Headless Chrome Explained: Puppeteer, Playwright, and Managed Browser Infrastructure

TL;DR

Headless Chrome runs a full browser without a visible window. It executes JavaScript, renders pages, and supports the same APIs as regular Chrome, which makes it the foundation for screenshots, PDFs, scraping, testing, and browser automation.
Puppeteer and Playwright are the standard ways to control it. Both connect to headless Chrome over the DevTools Protocol and give you full control over navigation, interaction, and data extraction. The code is nearly identical whether the browser runs locally or remotely.
Self-hosting headless Chrome breaks at scale. Memory leaks, zombie processes, version drift, and crash cascades turn a simple automation script into infrastructure maintenance. Managed services like Browserless handle the browser lifecycle, so you can focus on automation logic rather than keeping Chrome alive.

Introduction

Headless Chrome is the engine behind most browser automation today. When you generate a PDF, take a screenshot, scrape JavaScript-heavy content, or run end-to-end tests, headless Chrome is probably doing the work, running the full browser without rendering anything to a screen. The problem is that running it yourself gets complicated fast once you move past a single script. This guide covers how to automate it using Puppeteer and Playwright, what breaks when you scale, and how Browserless handles the hard parts.

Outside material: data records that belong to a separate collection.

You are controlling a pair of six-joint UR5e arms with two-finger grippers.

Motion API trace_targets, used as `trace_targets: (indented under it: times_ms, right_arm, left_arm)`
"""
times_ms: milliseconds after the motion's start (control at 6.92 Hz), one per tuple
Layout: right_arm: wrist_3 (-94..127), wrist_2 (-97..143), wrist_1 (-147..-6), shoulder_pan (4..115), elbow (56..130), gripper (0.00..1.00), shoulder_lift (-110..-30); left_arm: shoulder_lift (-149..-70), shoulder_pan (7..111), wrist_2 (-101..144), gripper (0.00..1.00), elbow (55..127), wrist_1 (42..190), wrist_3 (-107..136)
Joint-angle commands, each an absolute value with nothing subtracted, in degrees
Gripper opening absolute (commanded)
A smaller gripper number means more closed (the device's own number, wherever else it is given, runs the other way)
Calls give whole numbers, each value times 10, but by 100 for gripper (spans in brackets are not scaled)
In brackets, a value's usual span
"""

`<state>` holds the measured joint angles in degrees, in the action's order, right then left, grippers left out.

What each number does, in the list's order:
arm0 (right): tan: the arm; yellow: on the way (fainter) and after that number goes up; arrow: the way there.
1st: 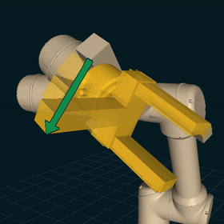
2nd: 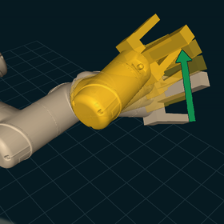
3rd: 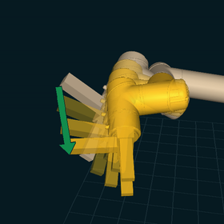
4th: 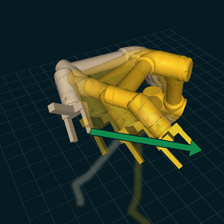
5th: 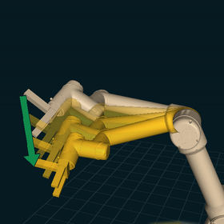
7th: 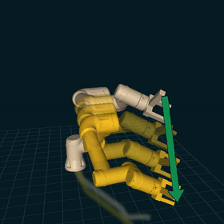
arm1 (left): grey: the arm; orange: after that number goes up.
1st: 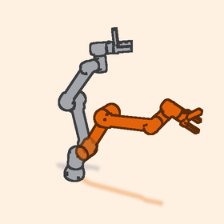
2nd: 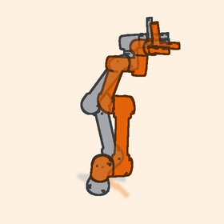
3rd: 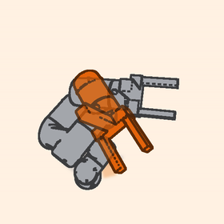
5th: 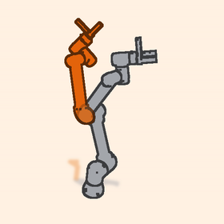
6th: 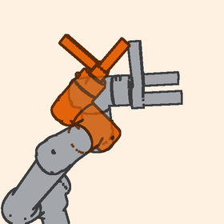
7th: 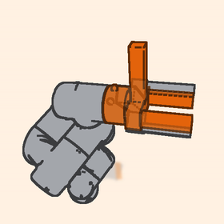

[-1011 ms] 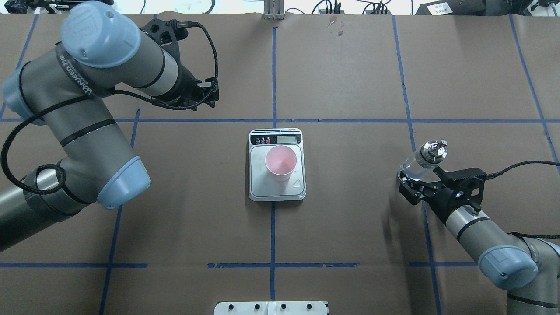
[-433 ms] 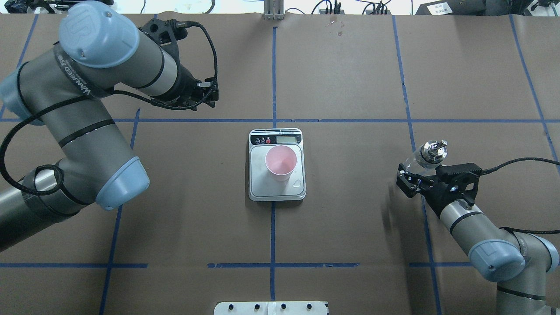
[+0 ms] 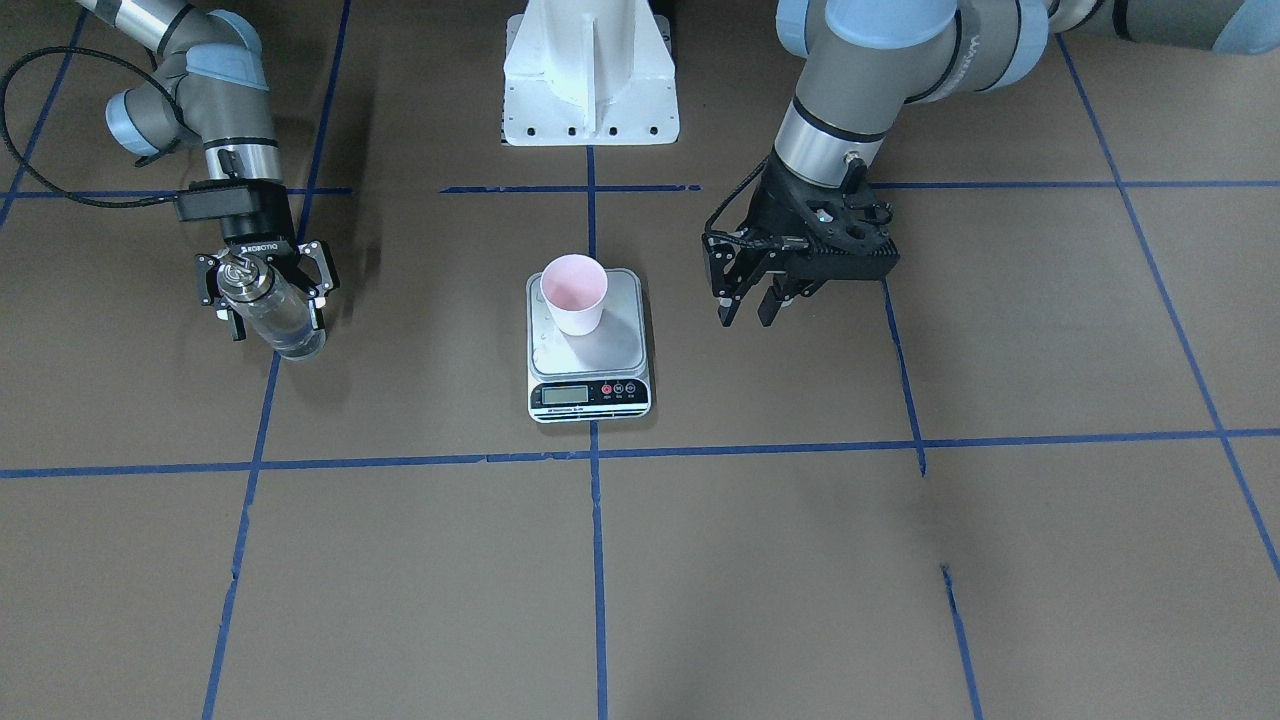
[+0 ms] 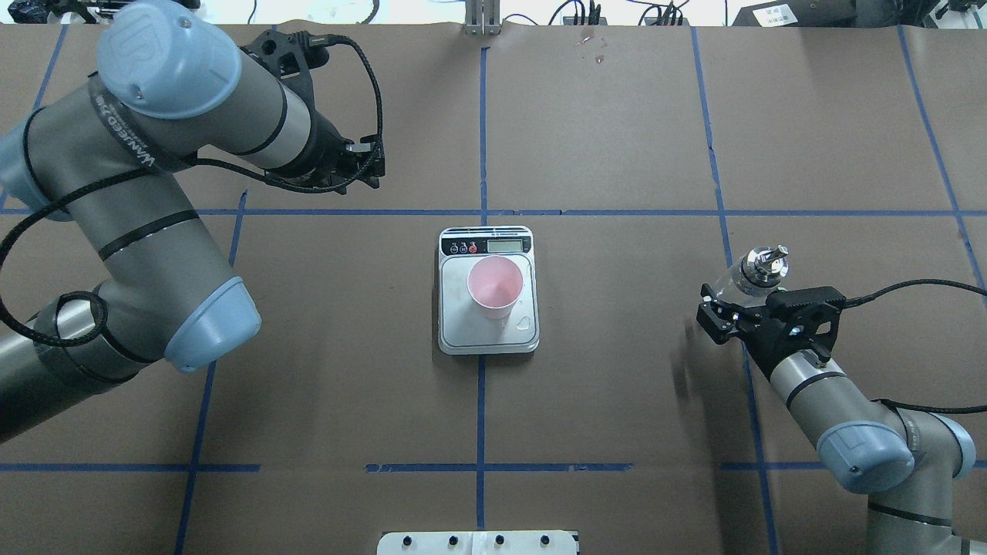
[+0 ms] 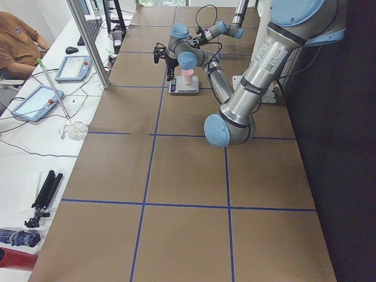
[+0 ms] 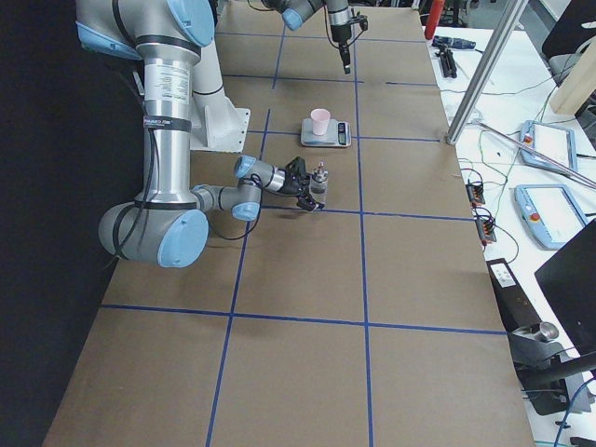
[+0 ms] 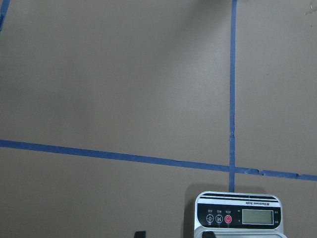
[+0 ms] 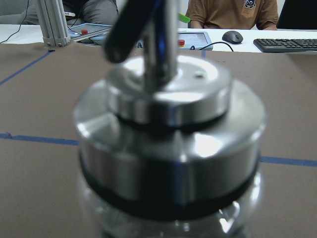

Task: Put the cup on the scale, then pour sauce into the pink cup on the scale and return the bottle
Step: 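Close the right gripper around the glass sauce bottle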

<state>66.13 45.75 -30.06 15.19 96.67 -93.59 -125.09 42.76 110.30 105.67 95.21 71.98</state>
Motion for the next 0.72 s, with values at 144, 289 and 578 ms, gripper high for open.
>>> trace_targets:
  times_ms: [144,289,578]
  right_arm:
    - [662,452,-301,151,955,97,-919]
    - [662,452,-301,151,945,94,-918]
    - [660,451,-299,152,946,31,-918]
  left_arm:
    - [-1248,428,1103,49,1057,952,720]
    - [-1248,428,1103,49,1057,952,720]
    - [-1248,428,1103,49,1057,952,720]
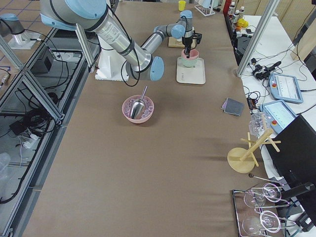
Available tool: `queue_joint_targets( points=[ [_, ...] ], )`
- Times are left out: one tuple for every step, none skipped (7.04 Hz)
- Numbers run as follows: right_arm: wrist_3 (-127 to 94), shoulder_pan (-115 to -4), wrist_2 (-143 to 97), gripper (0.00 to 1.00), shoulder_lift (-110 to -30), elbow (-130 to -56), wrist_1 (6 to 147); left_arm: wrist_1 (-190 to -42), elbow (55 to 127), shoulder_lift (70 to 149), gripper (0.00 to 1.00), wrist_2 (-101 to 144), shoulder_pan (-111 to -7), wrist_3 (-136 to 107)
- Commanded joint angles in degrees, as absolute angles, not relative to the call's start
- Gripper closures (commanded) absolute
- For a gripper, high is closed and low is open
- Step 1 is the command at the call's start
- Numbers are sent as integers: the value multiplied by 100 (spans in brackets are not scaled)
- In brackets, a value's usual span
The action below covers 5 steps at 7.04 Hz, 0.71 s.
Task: Stack pink bowl on green and place spoon
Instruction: 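Lower the pink bowl into the green bowl and open the right gripper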
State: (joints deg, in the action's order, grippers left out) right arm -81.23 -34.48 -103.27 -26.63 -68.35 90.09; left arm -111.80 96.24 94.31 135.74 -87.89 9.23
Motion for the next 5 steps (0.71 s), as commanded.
queue_joint_targets(
  points=[
    [-8121,-3410,-10327,100,-2672,-6820,9009,-11180,9624,9422,2,13570,-8789,923],
    [-8121,-3401,-10327,100,-2672,-6820,9009,-11180,9624,9431,2,13570,-8789,923],
    [-8121,-3393,-10318,100,-2672,-6812,9009,-11180,9624,9422,2,13570,-8789,932],
    [-8112,-3393,-10292,100,-2672,-6812,9009,-11180,9624,9422,2,13570,-8789,932],
    [-8121,-3393,-10170,100,-2663,-6812,9009,-11180,9624,9422,2,13570,-8789,923]
  ],
)
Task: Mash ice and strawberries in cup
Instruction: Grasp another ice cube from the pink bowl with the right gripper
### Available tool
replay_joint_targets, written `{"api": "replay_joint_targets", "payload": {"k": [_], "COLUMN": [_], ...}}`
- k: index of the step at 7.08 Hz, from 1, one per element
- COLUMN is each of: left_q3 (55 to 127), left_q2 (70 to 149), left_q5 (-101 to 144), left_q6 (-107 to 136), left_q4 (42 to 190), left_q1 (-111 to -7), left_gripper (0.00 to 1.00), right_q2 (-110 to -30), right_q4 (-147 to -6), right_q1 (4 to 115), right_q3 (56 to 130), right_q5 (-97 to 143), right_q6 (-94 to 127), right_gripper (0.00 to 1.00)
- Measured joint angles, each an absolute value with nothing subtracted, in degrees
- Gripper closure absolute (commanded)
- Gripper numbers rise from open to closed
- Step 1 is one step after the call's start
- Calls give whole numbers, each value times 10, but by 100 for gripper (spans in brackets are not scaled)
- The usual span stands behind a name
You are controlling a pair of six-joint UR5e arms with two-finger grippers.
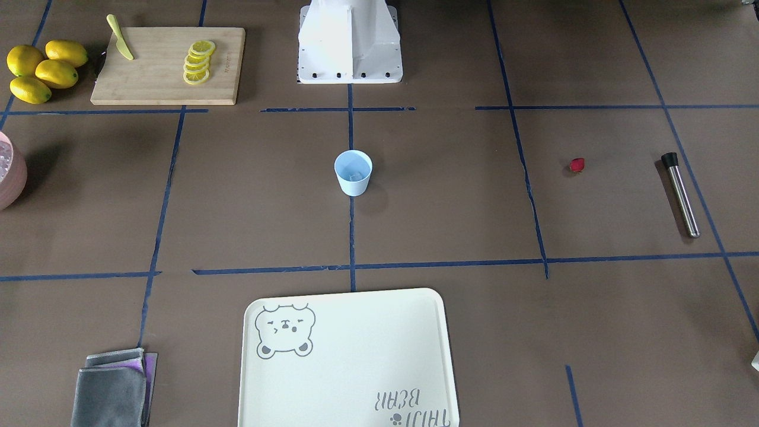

What headless Chrome is and how it works

Split diagram comparing regular Chrome with visible window and UI against headless Chrome with no display, controlled via DevTools Protocol, outputting HTML, PDF, screenshots, and JSON

Headless mode vs. regular browser

If you've ever opened Chrome on your desktop, you've used the full version with its graphical user interface, tabs, address bar, and everything you see on screen. Headless Chrome is the same browser with all of that stripped away.

Under the hood, it's still the same rendering engine, JavaScript runtime, and network stack as regular Chrome. Pages render fully, right down to CSS, fonts, and layout calculations. The only difference is that nothing gets drawn to a screen, which is exactly why it's useful: you can run Chrome on servers, CI pipelines, Docker containers, anywhere without a display.

The browser launches as a background process. Your script sends commands over a WebSocket connection via the Chrome DevTools Protocol (CDP), and headless Chrome executes them exactly the way the full version would.

What you can do with headless Chrome

Any site that loads content with JavaScript, lazy loads images, or builds the page client-side needs a real browser to access the data. An HTTP GET just gives you the empty shell before JavaScript runs. Headless Chrome gives you the real thing.

Screenshots of fully rendered pages, PDFs from URLs or raw HTML, scraping dynamic sites, automated testing with real form fills and button clicks, crawling links across pages, downloading files, and running scripts in the browser console.

If Chrome can do it with a window, headless Chrome can do it without one. Puppeteer and Playwright are the two libraries most developers use to control it, and both launch Chrome in headless mode by default.

Automating headless Chrome with Puppeteer and Playwright

Three-layer flow showing automation script sending commands via WebSocket through the Chrome DevTools Protocol to headless Chrome executing in a local or managed environment

Getting started with Puppeteer

Puppeteer is a Node.js library for controlling Chrome and Firefox programmatically. Originally created by Google's Chrome team, it wraps the DevTools Protocol in a high-level API that handles navigation, screenshots, PDF generation, scraping, form submission, and file downloads.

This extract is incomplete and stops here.